## HOW TO COMPLETE THIS TASK
In the listing below, find each line holding "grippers" and copy it.

[Start of section]

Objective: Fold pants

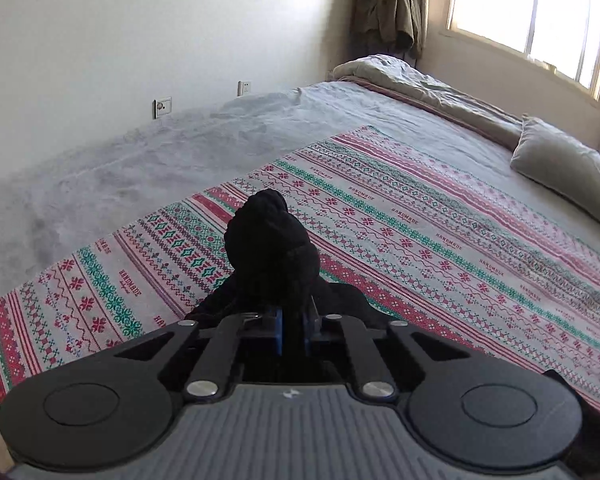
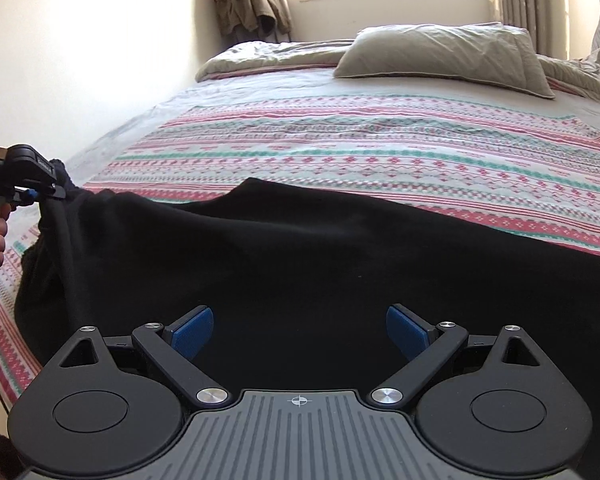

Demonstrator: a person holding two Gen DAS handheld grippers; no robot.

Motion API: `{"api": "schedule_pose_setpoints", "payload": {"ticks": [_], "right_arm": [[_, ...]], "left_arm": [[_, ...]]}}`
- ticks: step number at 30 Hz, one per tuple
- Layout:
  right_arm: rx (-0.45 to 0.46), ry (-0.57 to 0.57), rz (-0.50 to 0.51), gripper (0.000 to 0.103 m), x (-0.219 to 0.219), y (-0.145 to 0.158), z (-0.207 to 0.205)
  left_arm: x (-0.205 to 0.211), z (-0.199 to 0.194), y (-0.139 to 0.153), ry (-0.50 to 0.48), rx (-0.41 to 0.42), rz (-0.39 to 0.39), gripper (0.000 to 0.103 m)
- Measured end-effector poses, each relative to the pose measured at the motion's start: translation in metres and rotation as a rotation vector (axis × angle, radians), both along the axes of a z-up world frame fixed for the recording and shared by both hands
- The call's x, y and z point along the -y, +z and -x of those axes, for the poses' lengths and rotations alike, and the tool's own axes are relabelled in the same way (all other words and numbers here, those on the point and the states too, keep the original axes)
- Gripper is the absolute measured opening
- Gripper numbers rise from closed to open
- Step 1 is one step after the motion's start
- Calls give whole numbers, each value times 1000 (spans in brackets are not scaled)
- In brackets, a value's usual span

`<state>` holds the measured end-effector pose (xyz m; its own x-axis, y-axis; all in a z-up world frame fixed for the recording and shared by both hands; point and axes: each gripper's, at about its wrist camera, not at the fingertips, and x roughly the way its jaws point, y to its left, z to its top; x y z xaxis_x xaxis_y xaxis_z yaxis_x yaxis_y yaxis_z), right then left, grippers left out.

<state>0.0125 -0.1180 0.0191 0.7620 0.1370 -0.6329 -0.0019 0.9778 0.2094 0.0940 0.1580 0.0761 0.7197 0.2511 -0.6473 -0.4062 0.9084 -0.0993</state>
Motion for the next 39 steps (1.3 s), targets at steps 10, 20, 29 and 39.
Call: {"api": "schedule_pose_setpoints", "payload": {"ticks": [10, 20, 29, 39], "right_arm": [[58, 185, 15, 95, -51, -6, 6], [180, 385, 50, 85, -106, -7, 11], [178, 536, 136, 45, -163, -28, 3], [328, 536, 137, 3, -150, 23, 26]], "left_arm": [[-75, 57, -31, -24, -1, 262, 23], [-103, 67, -46, -175, 150, 417, 28], [-114, 58, -41, -142, 225, 419, 51], [-121, 74, -20, -137, 210, 396, 34]]}}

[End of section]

## RESPONSE BELOW
Demonstrator: a person holding two Gen DAS handheld grippers; no robot.
`<state>` holds the measured end-effector pose (xyz m; its own x-axis, y-axis; all in a z-up world frame fixed for the recording and shared by both hands; point and axes: each gripper's, at about its wrist camera, not at the fingertips, and x roughly the way its jaws point, y to its left, z to its top; x y z xaxis_x xaxis_y xaxis_z yaxis_x yaxis_y yaxis_z), right then left, grippers left out.

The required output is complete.